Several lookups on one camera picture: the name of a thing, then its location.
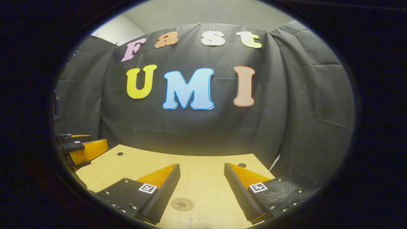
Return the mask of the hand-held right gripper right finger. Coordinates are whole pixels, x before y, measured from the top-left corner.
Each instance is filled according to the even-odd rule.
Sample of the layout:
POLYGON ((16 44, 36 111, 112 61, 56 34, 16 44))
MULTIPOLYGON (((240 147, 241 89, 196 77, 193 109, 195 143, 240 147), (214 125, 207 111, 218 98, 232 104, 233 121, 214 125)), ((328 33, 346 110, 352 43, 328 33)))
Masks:
POLYGON ((247 221, 260 223, 294 210, 319 187, 294 168, 277 163, 267 178, 232 163, 224 164, 224 175, 247 221))

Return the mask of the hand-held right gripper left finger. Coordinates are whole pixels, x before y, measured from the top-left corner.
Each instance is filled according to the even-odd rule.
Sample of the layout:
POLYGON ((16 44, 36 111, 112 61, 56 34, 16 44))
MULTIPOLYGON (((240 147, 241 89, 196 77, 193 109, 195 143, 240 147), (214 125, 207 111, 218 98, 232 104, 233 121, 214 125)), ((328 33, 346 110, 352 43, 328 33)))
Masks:
POLYGON ((136 180, 123 178, 95 196, 129 217, 156 225, 181 177, 178 163, 136 180))
====================
* _Required work_: Begin at the first line of the records and please reproduce every line exactly through the one containing "Return the mask of the hand-held right gripper left", leaving all pictures out.

* _Solution to the exercise_:
Several lookups on one camera picture: the name of a thing, then its location.
Return the mask of the hand-held right gripper right finger. Coordinates are whole pixels, x before y, measured from the top-left corner.
Each instance is filled according to the even-odd rule.
Sample of the layout:
POLYGON ((16 44, 36 111, 112 61, 56 34, 16 44))
MULTIPOLYGON (((240 147, 241 89, 196 77, 193 109, 195 143, 240 147), (214 125, 207 111, 218 98, 232 104, 233 121, 214 125)), ((328 33, 346 110, 352 43, 328 33)))
Masks:
POLYGON ((247 221, 260 223, 294 210, 319 187, 294 168, 277 163, 267 178, 232 163, 224 164, 224 175, 247 221))

Return the mask of the hand-held right gripper left finger. Coordinates are whole pixels, x before y, measured from the top-left corner.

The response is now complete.